● Your assignment: In the material below, find each line that contains the word "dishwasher" and copy it.
▼
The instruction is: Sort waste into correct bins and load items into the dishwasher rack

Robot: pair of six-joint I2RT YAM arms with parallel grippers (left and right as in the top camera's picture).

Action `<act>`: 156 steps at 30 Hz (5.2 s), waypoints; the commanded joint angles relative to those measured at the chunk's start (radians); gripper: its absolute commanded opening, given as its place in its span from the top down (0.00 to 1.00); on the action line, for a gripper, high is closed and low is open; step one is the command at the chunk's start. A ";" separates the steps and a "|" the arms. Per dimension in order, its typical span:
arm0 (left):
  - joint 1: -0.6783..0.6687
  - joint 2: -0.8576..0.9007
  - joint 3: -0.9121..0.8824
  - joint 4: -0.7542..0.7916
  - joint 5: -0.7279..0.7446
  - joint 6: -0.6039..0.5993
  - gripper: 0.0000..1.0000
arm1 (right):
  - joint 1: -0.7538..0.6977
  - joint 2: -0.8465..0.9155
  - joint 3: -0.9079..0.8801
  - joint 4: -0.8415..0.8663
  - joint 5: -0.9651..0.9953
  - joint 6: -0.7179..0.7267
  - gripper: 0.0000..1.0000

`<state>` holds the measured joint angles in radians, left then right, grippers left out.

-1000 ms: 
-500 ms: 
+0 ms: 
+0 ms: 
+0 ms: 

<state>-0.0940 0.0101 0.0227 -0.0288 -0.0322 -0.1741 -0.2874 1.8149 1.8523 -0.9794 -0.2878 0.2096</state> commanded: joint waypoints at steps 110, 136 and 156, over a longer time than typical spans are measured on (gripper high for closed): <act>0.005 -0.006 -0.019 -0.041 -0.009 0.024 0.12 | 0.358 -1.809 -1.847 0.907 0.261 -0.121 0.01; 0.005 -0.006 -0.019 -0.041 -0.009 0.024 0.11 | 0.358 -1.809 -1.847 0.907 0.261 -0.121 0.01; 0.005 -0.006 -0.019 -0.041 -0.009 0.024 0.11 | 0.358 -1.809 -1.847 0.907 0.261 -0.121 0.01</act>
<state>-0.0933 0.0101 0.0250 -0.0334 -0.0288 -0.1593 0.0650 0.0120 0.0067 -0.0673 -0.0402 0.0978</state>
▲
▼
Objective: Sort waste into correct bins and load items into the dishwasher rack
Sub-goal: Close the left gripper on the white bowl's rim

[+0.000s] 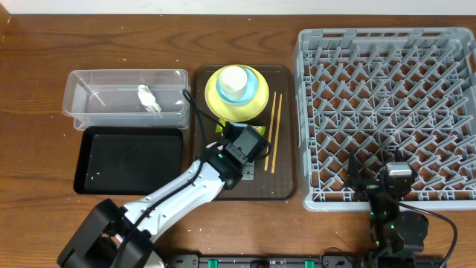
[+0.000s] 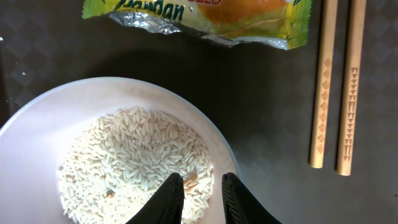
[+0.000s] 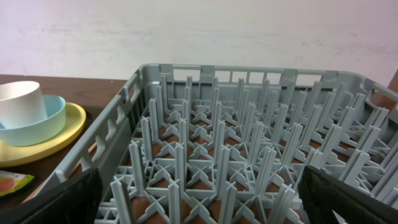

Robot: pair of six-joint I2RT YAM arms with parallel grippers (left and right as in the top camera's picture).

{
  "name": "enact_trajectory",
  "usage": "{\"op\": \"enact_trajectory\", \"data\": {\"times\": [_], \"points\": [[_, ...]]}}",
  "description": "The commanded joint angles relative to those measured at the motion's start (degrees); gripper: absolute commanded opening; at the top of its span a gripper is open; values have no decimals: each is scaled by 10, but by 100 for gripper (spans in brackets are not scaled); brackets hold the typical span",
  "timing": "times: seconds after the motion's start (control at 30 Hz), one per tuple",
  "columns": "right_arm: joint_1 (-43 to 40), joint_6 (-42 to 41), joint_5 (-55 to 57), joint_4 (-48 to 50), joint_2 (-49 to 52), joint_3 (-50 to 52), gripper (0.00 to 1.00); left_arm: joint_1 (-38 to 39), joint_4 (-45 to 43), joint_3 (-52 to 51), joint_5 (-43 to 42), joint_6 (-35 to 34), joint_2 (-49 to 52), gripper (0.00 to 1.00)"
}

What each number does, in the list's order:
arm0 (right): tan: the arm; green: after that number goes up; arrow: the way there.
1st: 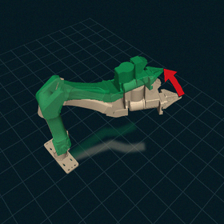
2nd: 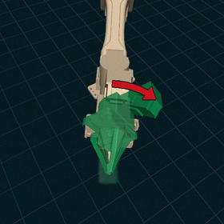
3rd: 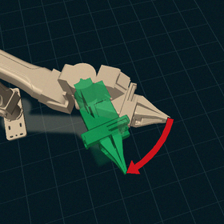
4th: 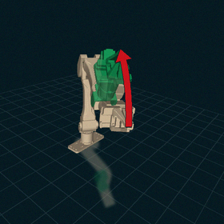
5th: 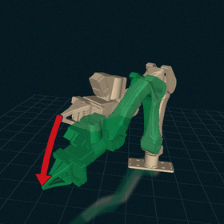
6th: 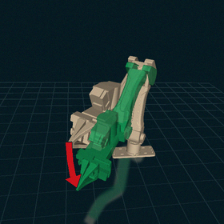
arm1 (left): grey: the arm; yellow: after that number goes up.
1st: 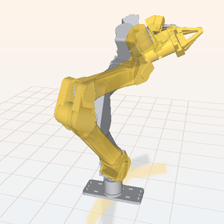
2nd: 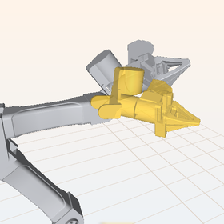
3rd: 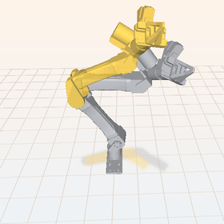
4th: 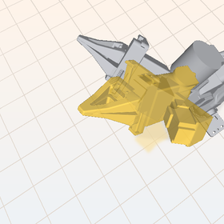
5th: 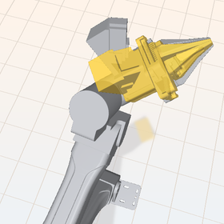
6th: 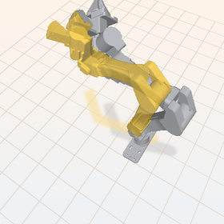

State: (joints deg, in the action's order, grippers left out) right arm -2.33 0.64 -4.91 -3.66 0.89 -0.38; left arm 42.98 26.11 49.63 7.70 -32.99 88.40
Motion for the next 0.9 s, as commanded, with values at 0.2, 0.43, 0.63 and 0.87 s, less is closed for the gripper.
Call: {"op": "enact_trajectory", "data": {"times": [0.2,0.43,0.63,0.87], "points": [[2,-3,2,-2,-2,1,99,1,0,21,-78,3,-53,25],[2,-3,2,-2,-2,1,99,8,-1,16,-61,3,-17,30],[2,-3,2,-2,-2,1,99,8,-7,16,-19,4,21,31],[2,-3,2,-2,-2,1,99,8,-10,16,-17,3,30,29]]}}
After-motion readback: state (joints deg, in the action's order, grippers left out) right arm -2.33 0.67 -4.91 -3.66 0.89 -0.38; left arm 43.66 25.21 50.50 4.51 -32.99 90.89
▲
● Answer to this exercise:
The instruction is: Sort waste into correct bins and load items into the dishwasher rack
Objective: Sort waste into correct bins and load items into the dishwasher rack

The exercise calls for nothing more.